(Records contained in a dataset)
···

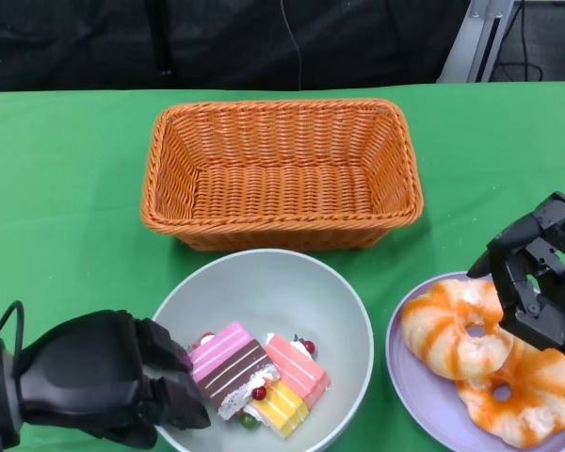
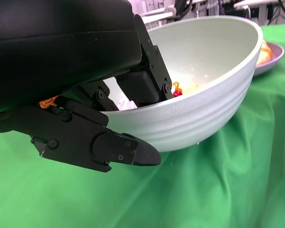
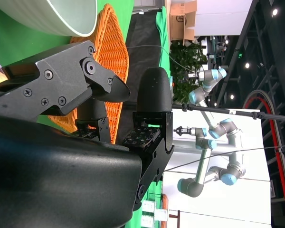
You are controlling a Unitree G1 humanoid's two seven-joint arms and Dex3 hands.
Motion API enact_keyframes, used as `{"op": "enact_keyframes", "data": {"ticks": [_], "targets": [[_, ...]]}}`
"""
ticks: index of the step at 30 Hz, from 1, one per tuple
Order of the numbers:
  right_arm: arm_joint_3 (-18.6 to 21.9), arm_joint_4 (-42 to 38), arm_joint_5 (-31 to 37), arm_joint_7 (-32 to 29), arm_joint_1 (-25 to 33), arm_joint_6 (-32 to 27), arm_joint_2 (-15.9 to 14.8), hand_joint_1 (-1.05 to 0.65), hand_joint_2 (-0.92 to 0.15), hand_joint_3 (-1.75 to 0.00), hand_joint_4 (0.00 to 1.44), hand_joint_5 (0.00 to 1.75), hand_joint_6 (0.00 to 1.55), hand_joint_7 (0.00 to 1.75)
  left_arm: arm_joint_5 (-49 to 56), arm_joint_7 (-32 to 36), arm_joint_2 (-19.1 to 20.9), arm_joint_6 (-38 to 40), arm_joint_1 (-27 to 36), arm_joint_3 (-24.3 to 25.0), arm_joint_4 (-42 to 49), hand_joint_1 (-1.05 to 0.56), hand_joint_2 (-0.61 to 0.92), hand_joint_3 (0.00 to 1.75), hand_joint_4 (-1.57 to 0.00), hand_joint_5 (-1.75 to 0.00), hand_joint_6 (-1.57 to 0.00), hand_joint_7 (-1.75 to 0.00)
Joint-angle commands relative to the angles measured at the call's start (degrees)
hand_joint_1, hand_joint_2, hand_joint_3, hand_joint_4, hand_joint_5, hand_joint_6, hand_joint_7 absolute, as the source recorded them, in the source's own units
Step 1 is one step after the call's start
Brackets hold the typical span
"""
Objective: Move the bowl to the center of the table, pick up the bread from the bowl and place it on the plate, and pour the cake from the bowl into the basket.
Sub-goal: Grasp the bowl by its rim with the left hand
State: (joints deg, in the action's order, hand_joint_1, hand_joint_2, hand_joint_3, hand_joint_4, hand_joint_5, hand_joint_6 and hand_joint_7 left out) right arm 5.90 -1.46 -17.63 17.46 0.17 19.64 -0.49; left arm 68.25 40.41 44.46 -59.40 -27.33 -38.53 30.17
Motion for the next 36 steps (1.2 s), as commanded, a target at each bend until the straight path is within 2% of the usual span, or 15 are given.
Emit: {"op": "enact_keyframes", "data": {"ticks": [1,14,27,36], "targets": [[0.7,0.1,-0.2,-0.4,-0.2,0.2,-0.4,-0.06,-0.68,-0.98,0.72,1.7,0.62,1.39,1.5,4.0,2.1,-0.1,0.4,0.7,-0.1,-0.46,0.92,0.2,-1.0,-0.1,-0.95,-0.03],[0.7,-0.6,-0.3,0.0,-0.5,0.7,-0.3,-0.07,-0.66,-0.99,0.71,1.7,0.62,1.38,3.5,7.0,2.5,0.5,-0.3,-0.2,0.7,-0.45,0.92,0.22,-1.01,-0.12,-0.97,-0.03],[0.9,0.1,-0.1,-0.5,-0.1,0.7,-0.3,-0.06,-0.7,-0.95,0.72,1.68,0.62,1.35,3.1,3.3,1.4,1.0,-0.7,-1.9,1.7,-0.46,0.92,0.18,-1.01,-0.15,-0.99,-0.03],[0.9,0.0,-0.6,-0.2,-0.2,0.5,-0.2,-0.07,-0.71,-0.93,0.72,1.68,0.63,1.34,4.9,5.1,0.9,4.4,0.1,-2.5,0.5,-0.45,0.92,0.17,-1.0,-0.17,-0.99,-0.02]]}}
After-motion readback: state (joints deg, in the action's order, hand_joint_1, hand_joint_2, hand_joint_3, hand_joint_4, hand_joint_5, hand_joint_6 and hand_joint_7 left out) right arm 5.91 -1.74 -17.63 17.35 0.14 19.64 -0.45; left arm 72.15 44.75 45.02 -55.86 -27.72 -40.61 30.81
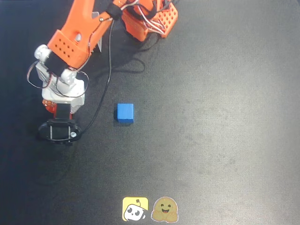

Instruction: Put the red cube on top of the blue cube.

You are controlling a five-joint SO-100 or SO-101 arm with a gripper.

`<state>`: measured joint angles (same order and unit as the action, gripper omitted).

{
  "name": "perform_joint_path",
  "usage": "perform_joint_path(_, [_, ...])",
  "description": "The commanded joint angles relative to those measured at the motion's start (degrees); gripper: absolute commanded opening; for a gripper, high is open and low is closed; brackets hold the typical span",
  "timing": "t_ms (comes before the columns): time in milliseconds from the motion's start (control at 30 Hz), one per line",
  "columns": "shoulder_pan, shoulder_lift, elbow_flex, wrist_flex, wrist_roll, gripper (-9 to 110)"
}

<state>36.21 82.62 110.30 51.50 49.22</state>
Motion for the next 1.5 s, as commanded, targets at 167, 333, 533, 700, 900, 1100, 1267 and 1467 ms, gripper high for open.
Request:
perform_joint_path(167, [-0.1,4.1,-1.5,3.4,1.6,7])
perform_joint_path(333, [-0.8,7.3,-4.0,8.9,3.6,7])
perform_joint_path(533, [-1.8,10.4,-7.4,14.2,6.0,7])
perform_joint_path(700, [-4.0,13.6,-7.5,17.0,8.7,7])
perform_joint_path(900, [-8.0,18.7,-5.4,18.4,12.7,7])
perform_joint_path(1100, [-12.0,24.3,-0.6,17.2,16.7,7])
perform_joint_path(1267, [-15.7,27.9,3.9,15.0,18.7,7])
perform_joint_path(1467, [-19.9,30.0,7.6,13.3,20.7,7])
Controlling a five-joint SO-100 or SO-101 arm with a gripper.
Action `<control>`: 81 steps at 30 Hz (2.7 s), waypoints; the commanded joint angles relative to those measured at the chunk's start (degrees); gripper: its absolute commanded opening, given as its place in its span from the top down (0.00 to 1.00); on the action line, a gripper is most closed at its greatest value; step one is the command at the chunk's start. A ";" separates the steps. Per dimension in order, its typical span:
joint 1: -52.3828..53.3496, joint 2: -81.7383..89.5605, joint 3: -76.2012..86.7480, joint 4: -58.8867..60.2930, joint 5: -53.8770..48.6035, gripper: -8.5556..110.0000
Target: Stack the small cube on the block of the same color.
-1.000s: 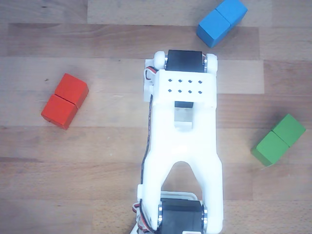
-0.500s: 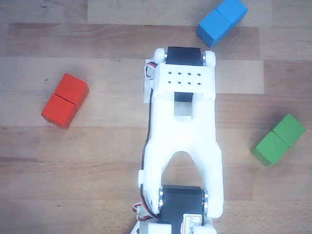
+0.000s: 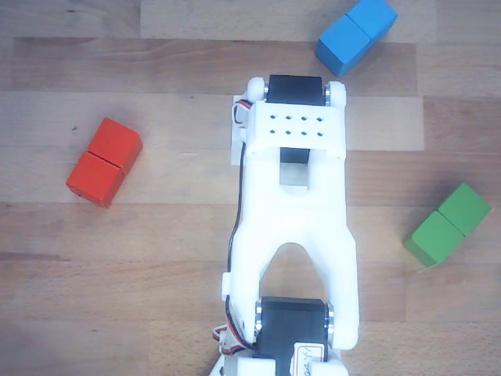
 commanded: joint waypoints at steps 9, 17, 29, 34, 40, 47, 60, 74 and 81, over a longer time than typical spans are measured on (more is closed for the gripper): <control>0.62 0.44 -5.45 -0.70 -0.09 0.89; 0.79 1.14 -6.86 -0.62 0.35 0.90; 12.92 1.49 -22.59 0.62 -0.35 0.89; 20.57 1.49 -26.37 2.55 -0.44 0.89; 28.56 1.49 -30.15 8.53 -0.44 0.89; 34.72 1.41 -32.61 14.50 -2.29 0.89; 40.69 -1.58 -31.90 14.85 -9.58 0.89; 41.40 -9.23 -31.82 14.41 -9.84 0.89; 41.40 -11.34 -31.82 14.50 -10.02 0.88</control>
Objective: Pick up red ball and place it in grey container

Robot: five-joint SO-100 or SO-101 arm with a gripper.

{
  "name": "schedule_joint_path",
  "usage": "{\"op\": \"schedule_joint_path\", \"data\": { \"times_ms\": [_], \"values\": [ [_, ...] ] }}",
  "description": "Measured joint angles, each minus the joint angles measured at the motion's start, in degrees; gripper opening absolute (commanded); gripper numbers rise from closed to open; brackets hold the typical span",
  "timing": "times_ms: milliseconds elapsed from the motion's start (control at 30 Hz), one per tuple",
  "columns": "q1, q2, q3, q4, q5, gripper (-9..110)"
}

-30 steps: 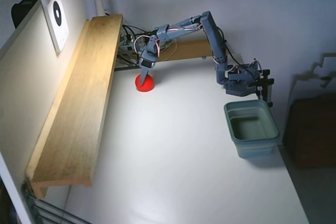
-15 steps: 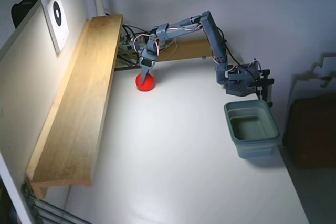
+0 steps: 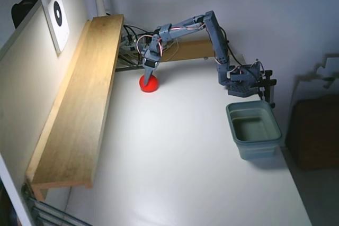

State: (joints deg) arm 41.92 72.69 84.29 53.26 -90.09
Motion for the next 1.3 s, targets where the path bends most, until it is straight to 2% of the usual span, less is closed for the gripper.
{"op": "schedule_joint_path", "data": {
  "times_ms": [1300],
  "values": [
    [0.00, 33.75, 30.67, 0.53, 0.00, 23]
  ]
}}
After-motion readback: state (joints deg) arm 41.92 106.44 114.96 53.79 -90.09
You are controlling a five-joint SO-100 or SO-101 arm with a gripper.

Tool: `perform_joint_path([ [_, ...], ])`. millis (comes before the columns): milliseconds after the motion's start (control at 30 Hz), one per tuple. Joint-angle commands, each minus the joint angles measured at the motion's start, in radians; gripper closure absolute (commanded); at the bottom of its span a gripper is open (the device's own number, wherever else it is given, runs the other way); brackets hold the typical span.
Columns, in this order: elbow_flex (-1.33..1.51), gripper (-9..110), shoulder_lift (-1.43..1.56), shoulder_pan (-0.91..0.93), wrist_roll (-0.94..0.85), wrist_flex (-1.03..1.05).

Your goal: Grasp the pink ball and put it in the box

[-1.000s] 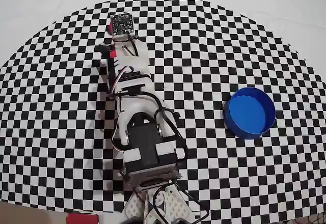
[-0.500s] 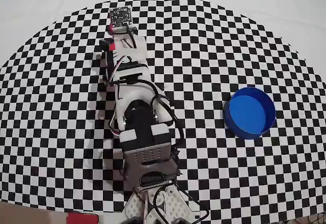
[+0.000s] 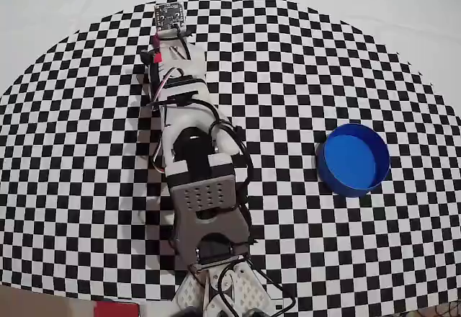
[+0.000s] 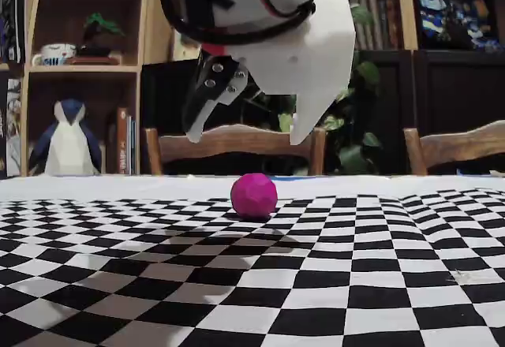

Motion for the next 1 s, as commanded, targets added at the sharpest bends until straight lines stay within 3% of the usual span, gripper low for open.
perform_joint_path([
  [0, -0.069, 72, -0.02, 0.008, -0.008, 0.008],
  [967, -0.388, 72, -0.25, 0.009, -0.008, 0.1],
])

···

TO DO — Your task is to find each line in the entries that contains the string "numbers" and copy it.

EXERCISE SOLUTION —
Order of the numbers:
  "description": "Measured joint angles, each minus the joint angles measured at the motion's start, in degrees; gripper opening absolute (commanded); gripper numbers rise from closed to open; brackets hold the typical span",

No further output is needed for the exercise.